The six heavily-redacted documents published today by the National Security Archive at the George Washington University in Washington, DC, reveal the conclusions of a 120-day assessment US Cyber Command conducted after the completion of Operation Glowing Symphony.
Carried out in November 2016, Operation Glowing Symphony was a classified offensive cyber operation executed by Joint Task Force Ares (JTF-Ares).
The operation's primary task was to disrupt ISIS' online presence and propaganda efforts, by hacking or hijacking online social media accounts, and taking down websites and servers used by the terrorist group to spread propaganda materials and recruit new members.

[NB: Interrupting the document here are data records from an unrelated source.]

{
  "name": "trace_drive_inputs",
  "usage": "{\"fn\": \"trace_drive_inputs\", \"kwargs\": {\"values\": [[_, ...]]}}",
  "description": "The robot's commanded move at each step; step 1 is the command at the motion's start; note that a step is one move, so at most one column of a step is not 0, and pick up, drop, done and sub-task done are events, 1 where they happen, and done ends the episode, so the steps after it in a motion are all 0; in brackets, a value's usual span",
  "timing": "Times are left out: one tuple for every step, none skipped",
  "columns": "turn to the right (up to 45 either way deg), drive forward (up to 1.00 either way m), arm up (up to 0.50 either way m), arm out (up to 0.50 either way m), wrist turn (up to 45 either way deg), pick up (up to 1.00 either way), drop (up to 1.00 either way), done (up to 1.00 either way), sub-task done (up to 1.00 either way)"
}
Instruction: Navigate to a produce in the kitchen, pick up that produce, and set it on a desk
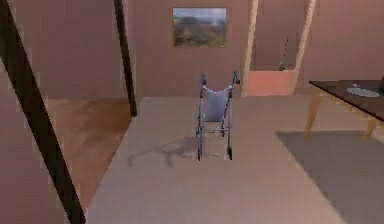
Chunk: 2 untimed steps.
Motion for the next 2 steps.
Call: {"fn": "trace_drive_inputs", "kwargs": {"values": [[-15.0, 0.00, 0.00, 0.00, 0.0, 0.00, 0.00, 0.00, 0.00], [0.0, 1.00, 0.00, 0.00, 0.0, 0.00, 0.00, 0.00, 0.00]]}}
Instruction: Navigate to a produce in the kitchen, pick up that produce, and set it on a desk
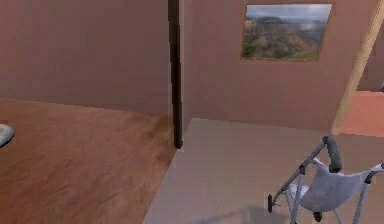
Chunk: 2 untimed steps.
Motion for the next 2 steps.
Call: {"fn": "trace_drive_inputs", "kwargs": {"values": [[-9.0, 0.00, 0.00, 0.00, 0.0, 0.00, 0.00, 0.00, 0.00], [0.0, 0.25, 0.00, 0.00, 0.0, 0.00, 0.00, 0.00, 0.00]]}}
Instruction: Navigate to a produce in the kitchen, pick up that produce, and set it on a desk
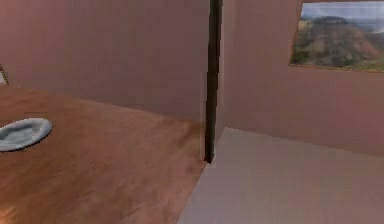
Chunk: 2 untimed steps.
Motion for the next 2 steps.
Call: {"fn": "trace_drive_inputs", "kwargs": {"values": [[-45.0, 0.00, 0.00, 0.00, 0.0, 0.00, 0.00, 0.00, 0.00], [-12.0, 0.00, 0.00, 0.00, 0.0, 0.00, 0.00, 0.00, 0.00]]}}
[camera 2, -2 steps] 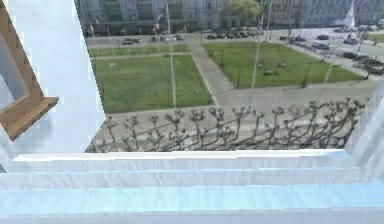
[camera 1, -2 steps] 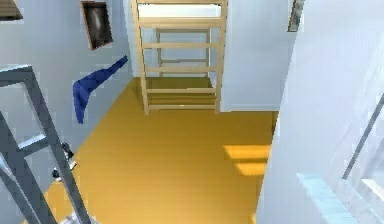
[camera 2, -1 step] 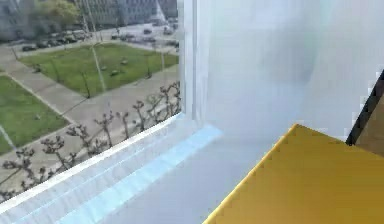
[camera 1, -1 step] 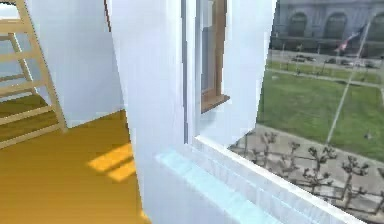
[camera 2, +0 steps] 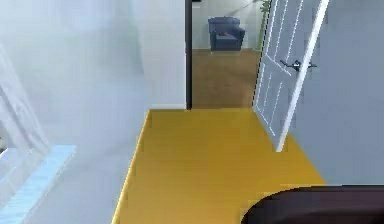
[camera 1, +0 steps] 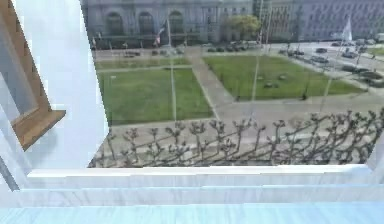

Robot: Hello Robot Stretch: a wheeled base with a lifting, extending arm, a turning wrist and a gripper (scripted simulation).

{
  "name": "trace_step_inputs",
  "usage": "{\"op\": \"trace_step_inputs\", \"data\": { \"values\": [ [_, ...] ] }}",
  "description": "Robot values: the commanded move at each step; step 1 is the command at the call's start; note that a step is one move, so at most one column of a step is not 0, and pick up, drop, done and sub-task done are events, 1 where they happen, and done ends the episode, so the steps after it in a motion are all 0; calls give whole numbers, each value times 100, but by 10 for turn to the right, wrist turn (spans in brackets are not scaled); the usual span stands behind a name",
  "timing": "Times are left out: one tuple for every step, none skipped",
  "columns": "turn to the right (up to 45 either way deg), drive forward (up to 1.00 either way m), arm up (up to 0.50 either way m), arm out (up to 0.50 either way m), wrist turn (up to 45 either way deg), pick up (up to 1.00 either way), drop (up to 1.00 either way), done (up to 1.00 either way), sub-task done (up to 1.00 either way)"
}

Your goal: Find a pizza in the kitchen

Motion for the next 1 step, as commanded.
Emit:
{"op": "trace_step_inputs", "data": {
  "values": [
    [450, 0, 0, 0, 0, 0, 0, 0, 0]
  ]
}}
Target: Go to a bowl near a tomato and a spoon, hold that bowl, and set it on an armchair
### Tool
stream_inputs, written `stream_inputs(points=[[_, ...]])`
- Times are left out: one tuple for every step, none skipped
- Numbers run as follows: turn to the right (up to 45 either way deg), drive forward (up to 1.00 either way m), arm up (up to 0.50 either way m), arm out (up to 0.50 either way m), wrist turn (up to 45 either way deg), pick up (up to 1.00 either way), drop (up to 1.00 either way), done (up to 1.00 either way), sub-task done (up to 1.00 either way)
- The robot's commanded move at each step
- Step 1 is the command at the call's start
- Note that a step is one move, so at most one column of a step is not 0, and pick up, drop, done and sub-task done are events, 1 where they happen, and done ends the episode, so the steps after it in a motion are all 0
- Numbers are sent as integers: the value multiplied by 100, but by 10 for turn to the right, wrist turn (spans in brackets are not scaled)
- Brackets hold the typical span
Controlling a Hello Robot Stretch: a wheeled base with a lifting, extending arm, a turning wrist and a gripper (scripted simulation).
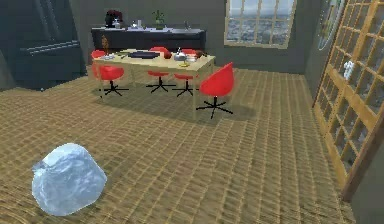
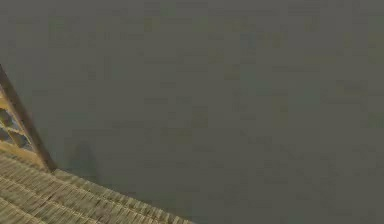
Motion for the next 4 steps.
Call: stream_inputs(points=[[0, 100, 0, 0, 0, 0, 0, 0, 0], [0, 35, 0, 0, 0, 0, 0, 0, 0], [-150, 0, 0, 0, 0, 0, 0, 0, 0], [0, 65, 0, 0, 0, 0, 0, 0, 0]])
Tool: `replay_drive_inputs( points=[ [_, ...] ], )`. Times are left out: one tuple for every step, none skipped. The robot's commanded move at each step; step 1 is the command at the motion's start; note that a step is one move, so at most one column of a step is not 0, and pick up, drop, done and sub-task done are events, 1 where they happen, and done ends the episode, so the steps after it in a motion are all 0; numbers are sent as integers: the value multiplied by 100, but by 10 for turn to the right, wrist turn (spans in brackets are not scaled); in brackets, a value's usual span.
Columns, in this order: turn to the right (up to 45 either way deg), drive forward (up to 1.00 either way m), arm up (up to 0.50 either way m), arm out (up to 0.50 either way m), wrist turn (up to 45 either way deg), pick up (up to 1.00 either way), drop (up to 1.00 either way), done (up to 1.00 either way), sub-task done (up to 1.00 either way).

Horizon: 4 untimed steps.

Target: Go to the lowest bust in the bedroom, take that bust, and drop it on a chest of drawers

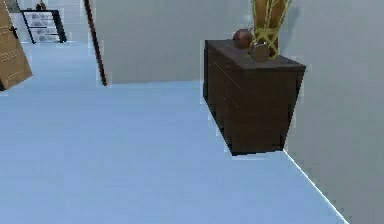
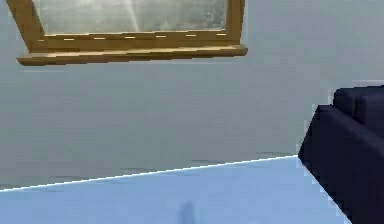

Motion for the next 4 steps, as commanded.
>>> replay_drive_inputs(
  points=[
    [0,100,0,0,0,0,0,0,0],
    [0,100,0,0,0,0,0,0,0],
    [0,15,0,0,0,0,0,0,0],
    [-450,0,0,0,0,0,0,0,0]
  ],
)
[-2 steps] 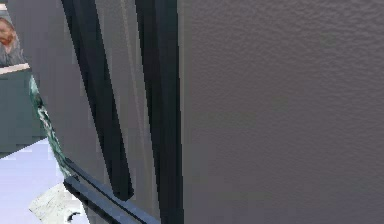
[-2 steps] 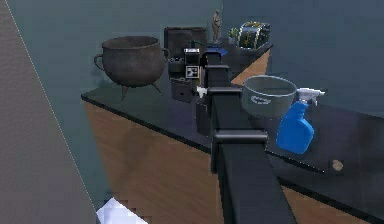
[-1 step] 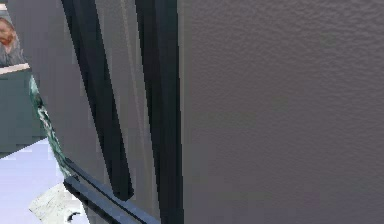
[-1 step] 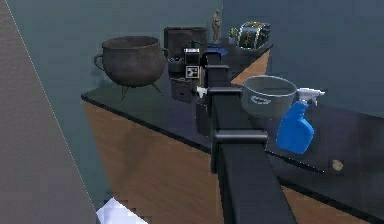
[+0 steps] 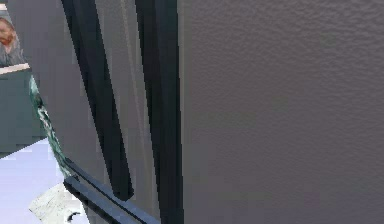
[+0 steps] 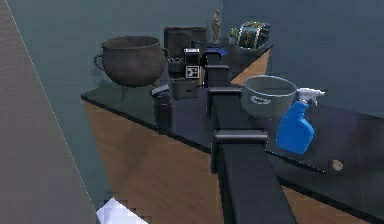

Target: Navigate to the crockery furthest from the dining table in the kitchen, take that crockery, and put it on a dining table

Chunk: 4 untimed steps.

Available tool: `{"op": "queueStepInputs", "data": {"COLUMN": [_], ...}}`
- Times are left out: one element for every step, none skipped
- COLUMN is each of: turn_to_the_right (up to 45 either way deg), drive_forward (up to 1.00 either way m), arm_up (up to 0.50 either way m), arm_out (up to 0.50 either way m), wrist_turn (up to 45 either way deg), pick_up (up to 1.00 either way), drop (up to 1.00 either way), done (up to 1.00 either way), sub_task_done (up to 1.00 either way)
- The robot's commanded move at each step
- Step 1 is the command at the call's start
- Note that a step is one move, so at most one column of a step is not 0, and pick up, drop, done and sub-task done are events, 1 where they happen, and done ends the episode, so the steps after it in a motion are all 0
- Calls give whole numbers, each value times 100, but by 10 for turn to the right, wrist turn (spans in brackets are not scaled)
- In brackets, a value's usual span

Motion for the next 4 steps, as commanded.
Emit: {"op": "queueStepInputs", "data": {"turn_to_the_right": [0, 0, 0, 0], "drive_forward": [0, 0, 0, 0], "arm_up": [0, 0, 0, 0], "arm_out": [0, 0, 0, 0], "wrist_turn": [-450, -450, -240, -450], "pick_up": [0, 0, 0, 0], "drop": [0, 0, 0, 0], "done": [0, 0, 0, 0], "sub_task_done": [0, 0, 0, 0]}}
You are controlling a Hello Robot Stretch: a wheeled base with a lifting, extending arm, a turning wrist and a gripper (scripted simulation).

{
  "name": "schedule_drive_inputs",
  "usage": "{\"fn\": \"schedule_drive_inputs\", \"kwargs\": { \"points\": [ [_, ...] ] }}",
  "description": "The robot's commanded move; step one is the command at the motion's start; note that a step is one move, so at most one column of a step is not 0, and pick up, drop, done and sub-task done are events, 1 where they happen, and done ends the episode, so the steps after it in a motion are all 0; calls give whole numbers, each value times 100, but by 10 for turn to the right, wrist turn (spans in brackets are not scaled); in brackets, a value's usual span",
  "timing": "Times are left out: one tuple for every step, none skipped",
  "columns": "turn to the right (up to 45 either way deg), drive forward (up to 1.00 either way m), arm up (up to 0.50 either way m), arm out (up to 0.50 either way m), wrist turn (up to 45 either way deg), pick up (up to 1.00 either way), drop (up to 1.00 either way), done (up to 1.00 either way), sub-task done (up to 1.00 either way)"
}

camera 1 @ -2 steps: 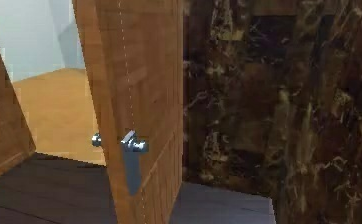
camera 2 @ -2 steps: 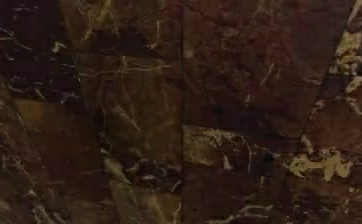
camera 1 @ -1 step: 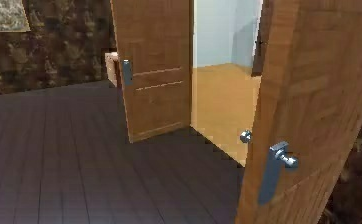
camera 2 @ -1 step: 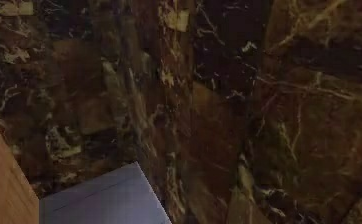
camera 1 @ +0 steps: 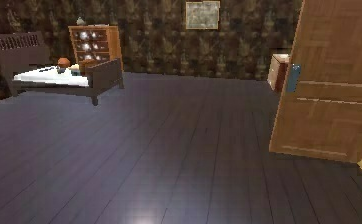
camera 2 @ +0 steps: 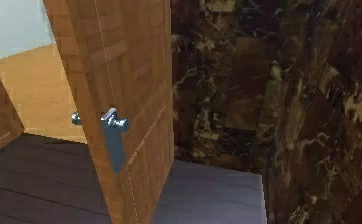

According to a 120-day post-mortem assessment of Operation Glowing Symphony, US Cyber Command did not anticipate the magnitude of the data they would eventually end up exfiltrating from compromised ISIS infrastructure.
"The assessment reveals that a key challenge to exploitation was storage of the data itself, an indication of the operation's scope relative to USCYBERCOM's capacity at the time," said Michael Martelle, analyst for the National Security Archive.
Documents show JTF-Ares operators adapted as they went on.
A recommandation included in the 120-day post-mortem assessment was that US Cyber Command's Capabilities Development Group (CDG) develop new data storage solutions for future operations.
But data storage was just one of the technical and bureaucratic issues that JTF-Ares faced at the time. Other issues mentioned in the assessment include challenges in coordination with other coallition members and US government agencies, and a lenghty and overly complex process for vetting suspects, which made it difficult to engage time-sensitive targets.